- **Assignment**:
Among the records that follow, set down only the lines from the one containing "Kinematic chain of" to the one containing "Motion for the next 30", both included, exactly.

*** Opening Extracted records ***

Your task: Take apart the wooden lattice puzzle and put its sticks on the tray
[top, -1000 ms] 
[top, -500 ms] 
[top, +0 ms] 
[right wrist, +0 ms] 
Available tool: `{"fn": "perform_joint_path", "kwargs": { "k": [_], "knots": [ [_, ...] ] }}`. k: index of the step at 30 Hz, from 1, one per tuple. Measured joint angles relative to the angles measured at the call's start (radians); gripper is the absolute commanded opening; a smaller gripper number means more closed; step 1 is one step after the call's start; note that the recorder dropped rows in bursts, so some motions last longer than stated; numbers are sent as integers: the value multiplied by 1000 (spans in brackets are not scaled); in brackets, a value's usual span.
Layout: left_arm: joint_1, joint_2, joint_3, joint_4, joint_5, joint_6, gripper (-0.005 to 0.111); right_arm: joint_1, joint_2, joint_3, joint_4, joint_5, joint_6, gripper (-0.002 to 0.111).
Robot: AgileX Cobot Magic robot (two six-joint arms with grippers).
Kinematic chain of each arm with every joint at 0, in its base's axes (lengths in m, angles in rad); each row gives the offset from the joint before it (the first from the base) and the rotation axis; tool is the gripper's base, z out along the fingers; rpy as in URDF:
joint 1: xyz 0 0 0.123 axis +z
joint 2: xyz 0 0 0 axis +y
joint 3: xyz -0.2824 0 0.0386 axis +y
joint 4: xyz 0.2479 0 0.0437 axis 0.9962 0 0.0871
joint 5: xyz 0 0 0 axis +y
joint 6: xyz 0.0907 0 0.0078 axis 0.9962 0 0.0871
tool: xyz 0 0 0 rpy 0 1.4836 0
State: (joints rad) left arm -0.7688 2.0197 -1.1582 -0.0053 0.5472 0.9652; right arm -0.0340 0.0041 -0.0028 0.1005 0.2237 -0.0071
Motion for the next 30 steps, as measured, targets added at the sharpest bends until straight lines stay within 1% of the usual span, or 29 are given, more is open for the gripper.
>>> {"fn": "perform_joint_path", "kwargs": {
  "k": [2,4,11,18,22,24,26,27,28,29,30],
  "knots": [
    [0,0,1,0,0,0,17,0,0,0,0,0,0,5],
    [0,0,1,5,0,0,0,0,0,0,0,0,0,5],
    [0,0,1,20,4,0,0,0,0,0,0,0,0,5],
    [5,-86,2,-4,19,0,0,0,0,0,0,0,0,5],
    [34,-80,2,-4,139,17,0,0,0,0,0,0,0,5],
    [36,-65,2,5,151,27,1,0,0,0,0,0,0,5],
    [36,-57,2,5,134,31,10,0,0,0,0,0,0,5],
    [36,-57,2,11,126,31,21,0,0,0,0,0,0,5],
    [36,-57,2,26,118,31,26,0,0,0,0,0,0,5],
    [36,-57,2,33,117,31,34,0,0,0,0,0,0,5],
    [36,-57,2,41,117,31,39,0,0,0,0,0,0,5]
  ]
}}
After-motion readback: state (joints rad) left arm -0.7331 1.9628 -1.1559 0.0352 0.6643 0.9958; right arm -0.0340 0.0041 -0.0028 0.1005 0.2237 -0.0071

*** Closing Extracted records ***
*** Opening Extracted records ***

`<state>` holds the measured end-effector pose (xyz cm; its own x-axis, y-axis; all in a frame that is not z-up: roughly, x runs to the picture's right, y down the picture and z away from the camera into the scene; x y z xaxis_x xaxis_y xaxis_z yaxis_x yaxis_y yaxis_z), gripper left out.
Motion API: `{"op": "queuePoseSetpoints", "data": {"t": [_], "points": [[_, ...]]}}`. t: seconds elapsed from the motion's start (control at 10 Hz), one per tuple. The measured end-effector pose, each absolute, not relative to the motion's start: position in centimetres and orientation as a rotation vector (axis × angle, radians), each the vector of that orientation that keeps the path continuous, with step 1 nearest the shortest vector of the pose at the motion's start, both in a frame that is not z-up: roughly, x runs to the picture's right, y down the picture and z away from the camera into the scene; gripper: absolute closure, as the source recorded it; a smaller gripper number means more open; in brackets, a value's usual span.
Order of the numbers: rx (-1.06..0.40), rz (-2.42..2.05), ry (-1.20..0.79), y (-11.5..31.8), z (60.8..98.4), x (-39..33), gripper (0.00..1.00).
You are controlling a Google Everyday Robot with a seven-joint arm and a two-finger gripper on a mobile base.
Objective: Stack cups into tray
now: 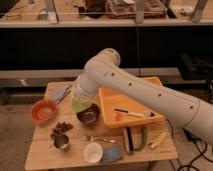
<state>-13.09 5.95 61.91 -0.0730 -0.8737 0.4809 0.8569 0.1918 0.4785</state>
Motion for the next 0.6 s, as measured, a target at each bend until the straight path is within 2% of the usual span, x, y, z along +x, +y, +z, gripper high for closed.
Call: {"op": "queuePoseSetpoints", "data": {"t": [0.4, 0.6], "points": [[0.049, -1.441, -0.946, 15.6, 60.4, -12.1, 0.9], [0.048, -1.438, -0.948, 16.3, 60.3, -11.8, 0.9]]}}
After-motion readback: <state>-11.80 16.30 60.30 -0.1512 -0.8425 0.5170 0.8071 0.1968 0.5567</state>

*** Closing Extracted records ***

- **Expected answer**:
Kinematic chain of each arm with every joint at 0, in its base's axes (lengths in m, angles in rad); each row gives the offset from the joint before it (the first from the base) and the rotation axis; tool is the gripper's base, z out along the fingers; rpy as in URDF:
joint 1: xyz 0 0 0.123 axis +z
joint 2: xyz 0 0 0 axis +y
joint 3: xyz -0.2824 0 0.0386 axis +y
joint 4: xyz 0.2479 0 0.0437 axis 0.9962 0 0.0871
joint 5: xyz 0 0 0 axis +y
joint 6: xyz 0.0907 0 0.0078 axis 0.9962 0 0.0871
tool: xyz 0 0 0 rpy 0 1.4836 0
State: (joints rad) left arm -0.7688 2.0197 -1.1582 -0.0053 0.5472 0.9652; right arm -0.0340 0.0041 -0.0028 0.1005 0.2237 -0.0071
Motion for the next 30 steps, as measured, targets added at the sharpest bends until straight lines stay within 1% of the usual span, or 29 are given, more is open for the gripper.

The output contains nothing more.